About this task: For the string "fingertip", state how many lines of the data hold it. Give nothing besides the number.

Input data:
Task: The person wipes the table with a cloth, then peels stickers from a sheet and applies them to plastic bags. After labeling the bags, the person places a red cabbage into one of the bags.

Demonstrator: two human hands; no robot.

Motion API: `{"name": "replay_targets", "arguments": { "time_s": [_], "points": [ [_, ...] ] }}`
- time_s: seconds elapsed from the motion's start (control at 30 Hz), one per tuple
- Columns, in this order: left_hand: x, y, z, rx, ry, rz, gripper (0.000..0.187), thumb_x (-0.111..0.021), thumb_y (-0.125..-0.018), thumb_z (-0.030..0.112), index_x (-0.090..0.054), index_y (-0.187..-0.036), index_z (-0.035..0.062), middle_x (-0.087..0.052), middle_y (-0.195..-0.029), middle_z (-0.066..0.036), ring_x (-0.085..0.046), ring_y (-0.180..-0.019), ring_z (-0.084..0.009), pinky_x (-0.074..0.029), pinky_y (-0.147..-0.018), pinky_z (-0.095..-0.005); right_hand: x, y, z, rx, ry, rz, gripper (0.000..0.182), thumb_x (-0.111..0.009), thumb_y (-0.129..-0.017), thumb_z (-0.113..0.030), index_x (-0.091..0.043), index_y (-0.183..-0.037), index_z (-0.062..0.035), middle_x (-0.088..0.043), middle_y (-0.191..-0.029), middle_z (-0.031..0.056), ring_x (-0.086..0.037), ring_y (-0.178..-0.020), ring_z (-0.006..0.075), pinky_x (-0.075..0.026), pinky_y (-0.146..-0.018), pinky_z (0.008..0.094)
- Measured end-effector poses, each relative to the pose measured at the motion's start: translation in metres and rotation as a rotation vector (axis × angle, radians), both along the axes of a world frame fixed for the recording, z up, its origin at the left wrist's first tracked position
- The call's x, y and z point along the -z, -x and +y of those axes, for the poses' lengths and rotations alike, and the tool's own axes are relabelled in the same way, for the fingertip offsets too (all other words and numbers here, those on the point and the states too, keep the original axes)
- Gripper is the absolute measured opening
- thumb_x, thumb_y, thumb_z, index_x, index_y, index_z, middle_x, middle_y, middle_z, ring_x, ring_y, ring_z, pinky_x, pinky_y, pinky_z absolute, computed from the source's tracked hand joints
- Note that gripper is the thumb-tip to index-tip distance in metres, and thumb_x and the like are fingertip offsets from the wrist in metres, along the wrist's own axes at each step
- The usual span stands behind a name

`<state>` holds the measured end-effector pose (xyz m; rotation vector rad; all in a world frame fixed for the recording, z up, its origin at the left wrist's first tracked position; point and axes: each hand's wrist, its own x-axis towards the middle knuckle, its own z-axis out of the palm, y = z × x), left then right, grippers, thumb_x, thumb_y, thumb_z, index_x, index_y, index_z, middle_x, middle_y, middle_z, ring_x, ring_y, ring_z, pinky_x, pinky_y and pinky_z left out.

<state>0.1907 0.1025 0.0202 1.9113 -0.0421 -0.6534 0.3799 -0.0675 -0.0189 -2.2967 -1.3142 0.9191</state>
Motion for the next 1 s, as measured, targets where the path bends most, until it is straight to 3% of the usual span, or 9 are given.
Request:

Solution to this problem: 2